There are three types of Calculation Complexity: One-to-One, One-to-Many, and All Cells.
One-to-One
This is the most efficient type of formula. A One-to-One formula is a formula where the engine can ‘drive’ the calculation by only iterating over the populated cells in one or more of the source line items. In the example of “Revenue = Units * Price”, it's possible to drive this calculation in several ways:
- You could calculate every target cell in Revenue.
- You could multiply each non-zero value in Units to get the result, since the formula is a straight multiplication and anything multiplied by zero is zero.
- You could also do a multiplication of every item in Price, but this would be less efficient.

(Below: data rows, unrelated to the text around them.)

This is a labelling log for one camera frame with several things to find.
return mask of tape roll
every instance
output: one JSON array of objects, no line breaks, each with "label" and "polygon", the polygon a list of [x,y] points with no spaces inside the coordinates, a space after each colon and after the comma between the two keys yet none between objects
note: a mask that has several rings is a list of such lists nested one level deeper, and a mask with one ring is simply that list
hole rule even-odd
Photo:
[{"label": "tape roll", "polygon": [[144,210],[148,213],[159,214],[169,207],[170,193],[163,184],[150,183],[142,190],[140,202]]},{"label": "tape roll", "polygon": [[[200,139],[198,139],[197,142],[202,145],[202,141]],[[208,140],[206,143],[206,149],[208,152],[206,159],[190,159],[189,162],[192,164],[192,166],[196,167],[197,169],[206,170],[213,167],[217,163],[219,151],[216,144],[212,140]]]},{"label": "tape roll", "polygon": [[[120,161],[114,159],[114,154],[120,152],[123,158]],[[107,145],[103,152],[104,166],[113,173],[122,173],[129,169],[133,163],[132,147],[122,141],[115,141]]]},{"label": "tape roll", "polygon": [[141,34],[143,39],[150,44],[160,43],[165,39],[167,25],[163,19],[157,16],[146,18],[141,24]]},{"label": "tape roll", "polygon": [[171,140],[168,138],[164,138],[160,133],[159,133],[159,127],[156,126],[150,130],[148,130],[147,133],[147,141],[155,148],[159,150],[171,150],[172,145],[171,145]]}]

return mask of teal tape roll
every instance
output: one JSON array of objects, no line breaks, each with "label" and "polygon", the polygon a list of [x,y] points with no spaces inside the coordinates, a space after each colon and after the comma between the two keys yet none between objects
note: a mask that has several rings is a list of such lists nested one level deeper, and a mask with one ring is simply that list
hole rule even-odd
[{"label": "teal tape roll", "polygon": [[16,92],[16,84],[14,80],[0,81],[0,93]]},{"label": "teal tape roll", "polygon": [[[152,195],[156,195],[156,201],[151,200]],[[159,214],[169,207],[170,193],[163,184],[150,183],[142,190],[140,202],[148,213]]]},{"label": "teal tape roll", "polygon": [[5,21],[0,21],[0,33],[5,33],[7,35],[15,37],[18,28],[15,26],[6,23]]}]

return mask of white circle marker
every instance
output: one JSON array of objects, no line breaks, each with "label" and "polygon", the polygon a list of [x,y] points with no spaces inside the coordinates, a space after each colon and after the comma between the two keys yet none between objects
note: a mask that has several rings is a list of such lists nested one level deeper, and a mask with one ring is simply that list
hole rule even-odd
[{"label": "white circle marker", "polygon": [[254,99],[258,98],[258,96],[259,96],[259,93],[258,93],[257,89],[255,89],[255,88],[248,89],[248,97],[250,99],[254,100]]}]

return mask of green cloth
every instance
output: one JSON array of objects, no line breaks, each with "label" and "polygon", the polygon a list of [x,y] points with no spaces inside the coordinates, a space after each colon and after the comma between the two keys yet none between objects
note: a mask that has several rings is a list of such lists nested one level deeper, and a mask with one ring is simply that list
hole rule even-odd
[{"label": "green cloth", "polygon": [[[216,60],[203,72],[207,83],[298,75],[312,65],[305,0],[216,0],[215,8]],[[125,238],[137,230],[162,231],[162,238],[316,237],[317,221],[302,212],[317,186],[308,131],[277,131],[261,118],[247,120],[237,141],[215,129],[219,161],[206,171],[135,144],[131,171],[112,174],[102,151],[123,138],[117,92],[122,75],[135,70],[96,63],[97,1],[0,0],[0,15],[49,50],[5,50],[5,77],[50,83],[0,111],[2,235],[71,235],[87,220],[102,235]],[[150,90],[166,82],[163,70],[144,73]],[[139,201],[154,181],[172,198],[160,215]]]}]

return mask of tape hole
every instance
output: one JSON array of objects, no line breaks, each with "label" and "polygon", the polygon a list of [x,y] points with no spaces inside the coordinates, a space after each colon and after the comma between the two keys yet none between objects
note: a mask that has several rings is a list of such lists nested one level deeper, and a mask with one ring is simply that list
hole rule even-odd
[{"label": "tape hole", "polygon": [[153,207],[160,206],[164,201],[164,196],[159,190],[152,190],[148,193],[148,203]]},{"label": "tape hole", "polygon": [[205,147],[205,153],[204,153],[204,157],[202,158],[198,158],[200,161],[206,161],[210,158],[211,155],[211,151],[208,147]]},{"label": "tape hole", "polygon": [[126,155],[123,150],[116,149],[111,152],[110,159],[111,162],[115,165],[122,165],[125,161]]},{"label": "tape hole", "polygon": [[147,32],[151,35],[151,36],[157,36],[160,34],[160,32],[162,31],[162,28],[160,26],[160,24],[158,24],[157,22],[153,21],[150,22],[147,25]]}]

In this case, the Polaris engine chooses the most efficient way to calculate the result. It takes only three real calculations instead of 15. This is key to efficiently calculating at high dimensionality.
One-to-Many
One-to-Many formulas require a multiple of work for every populated source cell. This is displayed in the Calculation Complexity column as One-to-Many(x) where x is the 'Fan-out factor' or the number of calculations that has to be done for every source cell.

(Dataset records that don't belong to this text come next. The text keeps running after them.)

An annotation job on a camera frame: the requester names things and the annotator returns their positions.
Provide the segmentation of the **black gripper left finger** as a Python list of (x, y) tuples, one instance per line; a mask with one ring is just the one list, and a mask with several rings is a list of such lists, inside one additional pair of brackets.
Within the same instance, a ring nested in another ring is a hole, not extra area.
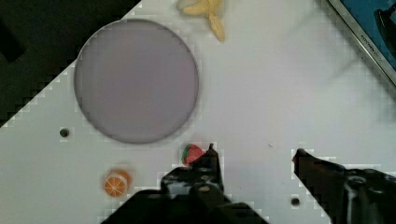
[(219, 164), (219, 153), (211, 143), (205, 153), (187, 167), (177, 167), (162, 178), (161, 191), (171, 198), (188, 195), (193, 188), (214, 187), (221, 193), (224, 185)]

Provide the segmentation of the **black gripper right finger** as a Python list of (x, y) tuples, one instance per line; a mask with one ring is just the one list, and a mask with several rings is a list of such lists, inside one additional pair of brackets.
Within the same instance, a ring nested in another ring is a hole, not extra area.
[(294, 173), (332, 224), (396, 224), (396, 182), (375, 169), (347, 169), (299, 148)]

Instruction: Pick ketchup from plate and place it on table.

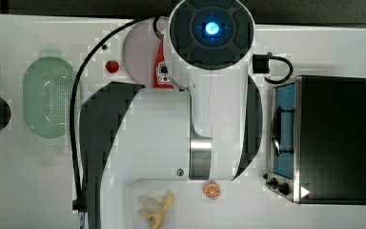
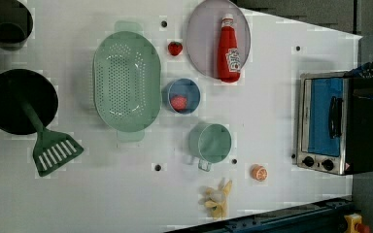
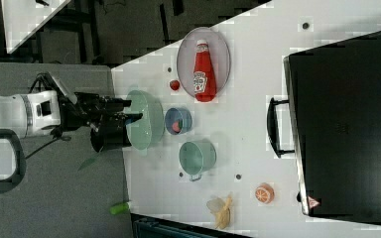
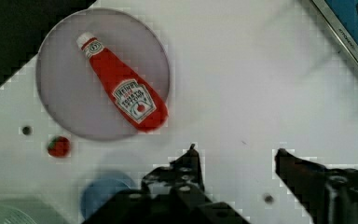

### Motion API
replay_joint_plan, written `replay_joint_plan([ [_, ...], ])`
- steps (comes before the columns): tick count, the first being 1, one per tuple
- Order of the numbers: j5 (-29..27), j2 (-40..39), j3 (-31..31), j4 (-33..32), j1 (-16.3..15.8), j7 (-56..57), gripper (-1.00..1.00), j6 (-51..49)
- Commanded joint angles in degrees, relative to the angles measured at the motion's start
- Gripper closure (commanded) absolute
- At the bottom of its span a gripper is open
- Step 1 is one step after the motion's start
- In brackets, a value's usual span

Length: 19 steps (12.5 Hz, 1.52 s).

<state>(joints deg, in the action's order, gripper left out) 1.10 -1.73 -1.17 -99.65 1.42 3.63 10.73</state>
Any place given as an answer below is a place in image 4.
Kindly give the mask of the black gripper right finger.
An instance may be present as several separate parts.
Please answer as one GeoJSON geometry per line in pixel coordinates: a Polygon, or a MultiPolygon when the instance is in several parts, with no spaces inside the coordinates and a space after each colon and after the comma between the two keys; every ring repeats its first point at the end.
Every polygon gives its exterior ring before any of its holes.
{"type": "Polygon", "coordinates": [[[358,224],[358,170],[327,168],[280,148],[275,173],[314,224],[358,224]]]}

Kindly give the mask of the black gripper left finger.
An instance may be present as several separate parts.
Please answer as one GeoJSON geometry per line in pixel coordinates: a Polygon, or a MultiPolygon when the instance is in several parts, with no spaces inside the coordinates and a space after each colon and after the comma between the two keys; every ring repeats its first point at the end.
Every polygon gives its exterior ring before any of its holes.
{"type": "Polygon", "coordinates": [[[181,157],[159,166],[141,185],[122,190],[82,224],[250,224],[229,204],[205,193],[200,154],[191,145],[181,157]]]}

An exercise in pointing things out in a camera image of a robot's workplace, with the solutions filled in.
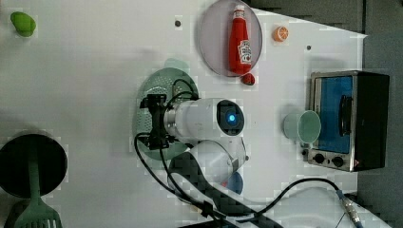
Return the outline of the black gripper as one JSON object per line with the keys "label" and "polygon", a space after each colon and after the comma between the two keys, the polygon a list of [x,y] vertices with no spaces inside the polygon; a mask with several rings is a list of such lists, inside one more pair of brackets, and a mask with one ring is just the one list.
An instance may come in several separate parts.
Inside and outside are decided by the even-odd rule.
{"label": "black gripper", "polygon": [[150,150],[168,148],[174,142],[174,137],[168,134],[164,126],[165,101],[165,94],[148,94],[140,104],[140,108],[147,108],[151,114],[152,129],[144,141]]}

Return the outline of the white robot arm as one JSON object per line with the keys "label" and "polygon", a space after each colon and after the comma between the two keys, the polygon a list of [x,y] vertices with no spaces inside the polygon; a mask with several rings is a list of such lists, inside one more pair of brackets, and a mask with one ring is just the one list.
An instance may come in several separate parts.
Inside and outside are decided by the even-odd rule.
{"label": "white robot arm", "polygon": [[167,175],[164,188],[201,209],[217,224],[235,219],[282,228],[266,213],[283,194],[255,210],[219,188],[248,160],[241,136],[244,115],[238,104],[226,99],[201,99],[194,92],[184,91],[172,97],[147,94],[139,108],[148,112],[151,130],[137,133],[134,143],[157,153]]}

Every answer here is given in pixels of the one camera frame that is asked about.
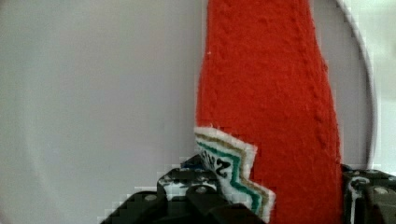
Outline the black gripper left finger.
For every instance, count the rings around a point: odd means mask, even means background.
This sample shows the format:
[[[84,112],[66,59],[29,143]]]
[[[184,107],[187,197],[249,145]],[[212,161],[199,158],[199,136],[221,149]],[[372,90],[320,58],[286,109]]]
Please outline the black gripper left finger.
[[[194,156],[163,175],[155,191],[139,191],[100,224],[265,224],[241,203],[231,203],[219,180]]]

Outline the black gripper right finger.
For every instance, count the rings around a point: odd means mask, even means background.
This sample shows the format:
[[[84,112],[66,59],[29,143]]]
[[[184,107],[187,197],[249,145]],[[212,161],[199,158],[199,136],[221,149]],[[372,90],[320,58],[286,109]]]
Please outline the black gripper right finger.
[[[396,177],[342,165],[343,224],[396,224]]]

Having a formula with One-To-Many(x) can be a sign that data is being spread out over a dimension.

In this example, a simple reference between two line items where the target has a finer granularity than the source will have a Calculation Complexity of One-to-Many(3). Note that not all cells are having to be calculated (or populated) here, but a multiple of the number of source cells are having work done.
All Cells
All Cells is the least efficient when modeling with significant dimensionality. This is the simplest to explain, in that the only mathematically valid way for Polaris to calculate the result of the formula is to do a calculation for every target cell. This is how Classic calculates line items in almost all cases. This becomes very inefficient with significant dimensionality due to the sheer number of cells.

2.02-23 Polaris: Avoid formulas with high Fan-Out One-to-Many values
Having a large Fan-Out in the Complexity Column can lead to performance issues with line items with significant dimensionality.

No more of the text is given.